(Try it):
Restate word for word each line from the one containing "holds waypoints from" through the end of the material, and nothing more. Drop every picture.
+++ Data excerpt +++
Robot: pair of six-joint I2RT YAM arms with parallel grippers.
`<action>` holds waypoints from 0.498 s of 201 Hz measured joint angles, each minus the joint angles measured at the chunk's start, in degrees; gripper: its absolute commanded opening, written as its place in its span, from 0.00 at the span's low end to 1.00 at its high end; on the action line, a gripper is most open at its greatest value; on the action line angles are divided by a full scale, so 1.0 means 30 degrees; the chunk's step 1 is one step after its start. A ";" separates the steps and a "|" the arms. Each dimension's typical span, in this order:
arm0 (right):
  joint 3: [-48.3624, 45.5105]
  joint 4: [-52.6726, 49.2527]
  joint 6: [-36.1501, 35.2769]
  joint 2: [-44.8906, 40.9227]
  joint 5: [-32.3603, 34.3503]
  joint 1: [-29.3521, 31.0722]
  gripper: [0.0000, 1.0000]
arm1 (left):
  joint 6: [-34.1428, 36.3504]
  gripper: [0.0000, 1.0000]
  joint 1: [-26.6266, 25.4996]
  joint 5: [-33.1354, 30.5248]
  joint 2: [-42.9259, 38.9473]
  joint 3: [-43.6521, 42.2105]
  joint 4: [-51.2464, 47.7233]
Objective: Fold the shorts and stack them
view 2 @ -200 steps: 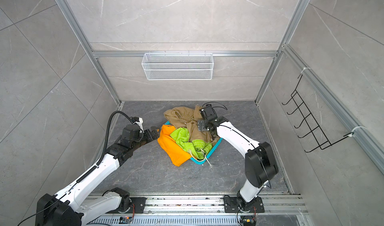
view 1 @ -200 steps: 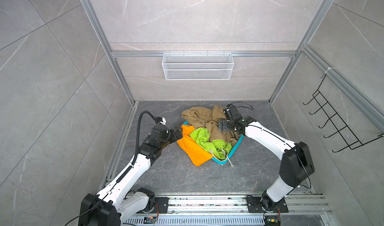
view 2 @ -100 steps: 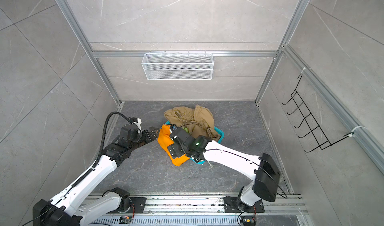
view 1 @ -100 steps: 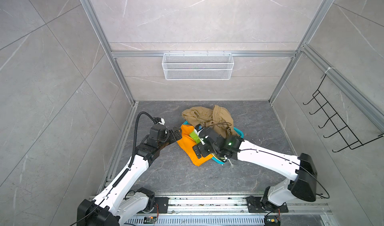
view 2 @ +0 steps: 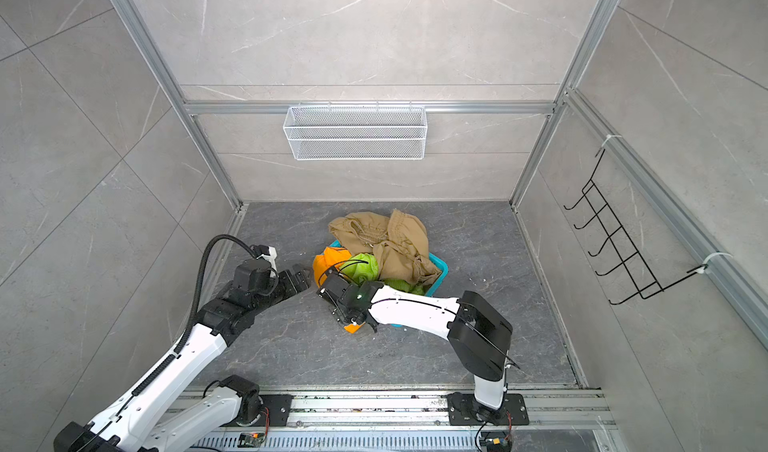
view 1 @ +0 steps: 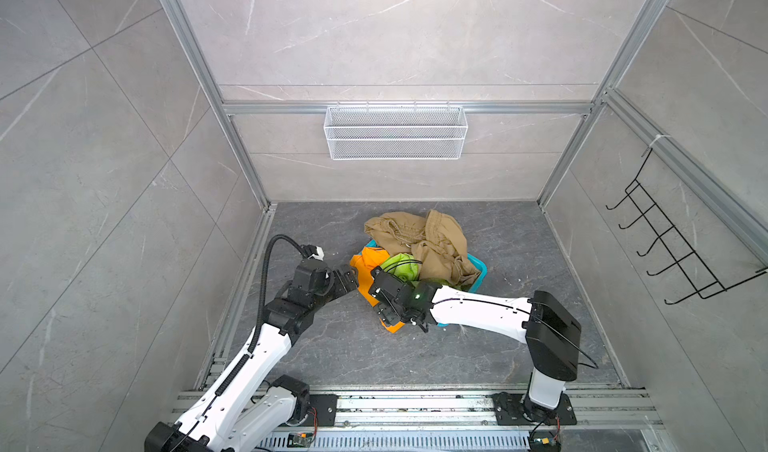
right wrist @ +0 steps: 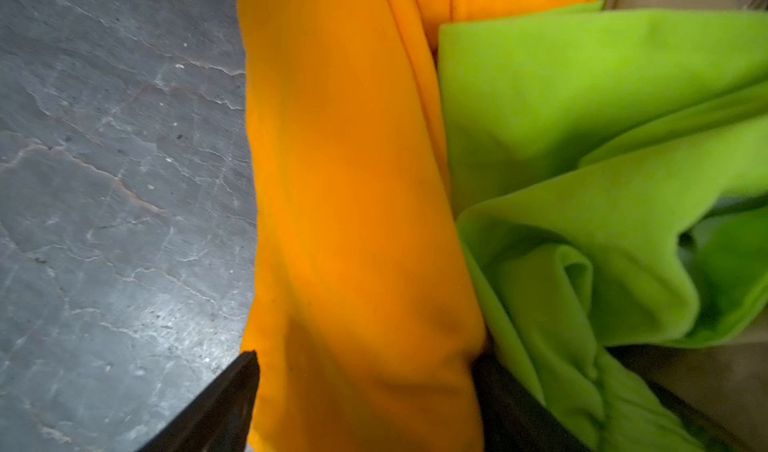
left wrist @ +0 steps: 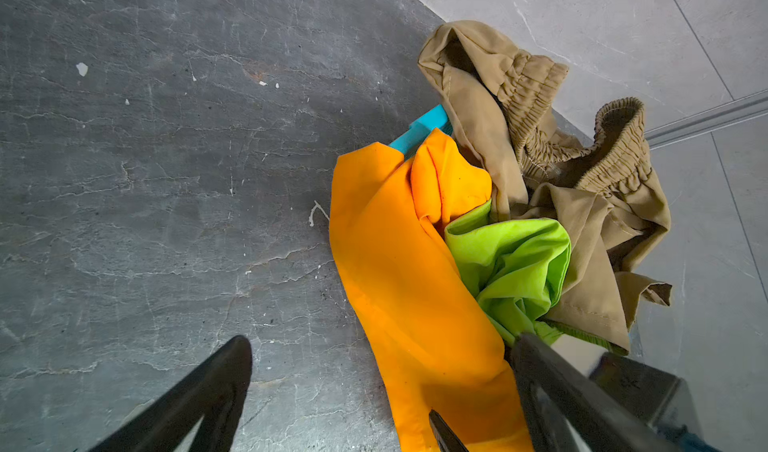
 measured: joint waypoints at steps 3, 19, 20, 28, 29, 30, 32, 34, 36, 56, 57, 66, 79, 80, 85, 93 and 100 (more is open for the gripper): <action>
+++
(Completed task):
`<action>` holds waypoints from 0.498 s of 201 Hz measured joint angles, each minus the joint angles measured at the chunk's start, in degrees; gripper: its absolute commanded opening, written as its place in its span, from 0.00 at the span's low end to 1.00 at its high end; on the action line, a gripper is most open at its greatest value; on the action line angles are divided by a full scale, so 1.0 means 30 degrees; the chunk's step 1 is one step after its start. A ";" separates the steps and a "|" the arms. Each dimension's typical span, in this order:
arm0 (right):
  joint 3: [-48.3624, 45.5105]
  joint 4: [-52.6726, 49.2527]
  joint 6: [-36.1501, 35.2769]
  joint 2: [-44.8906, 40.9227]
  joint 5: [-32.3603, 34.3503]
  joint 1: [-29.3521, 31.0722]
  gripper: [0.0000, 1.0000]
arm1 (left):
  joint 6: [-34.1428, 36.3504]
  gripper: [0.0000, 1.0000]
  joint 1: [-26.6266, 25.4996]
  joint 5: [-33.1354, 30.5248]
  joint 2: [-42.9259, 38.9473]
  joint 3: [-43.6521, 42.2105]
  joint 4: [-51.2464, 47.7233]
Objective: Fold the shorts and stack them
view 2 @ -200 steps: 
view 1 @ -200 steps: 
view 2 @ -100 steps: 
view 1 @ -100 steps: 
view 2 @ +0 steps: 
view 1 @ +0 steps: 
right wrist @ +0 steps: 
left wrist @ +0 steps: 
 measured: joint waypoints at steps 3, 19, 20, 28, 29, 30, 32, 34, 36, 56, 57, 66, 79, 80, 85, 93 and 100 (more is open for the gripper): <action>

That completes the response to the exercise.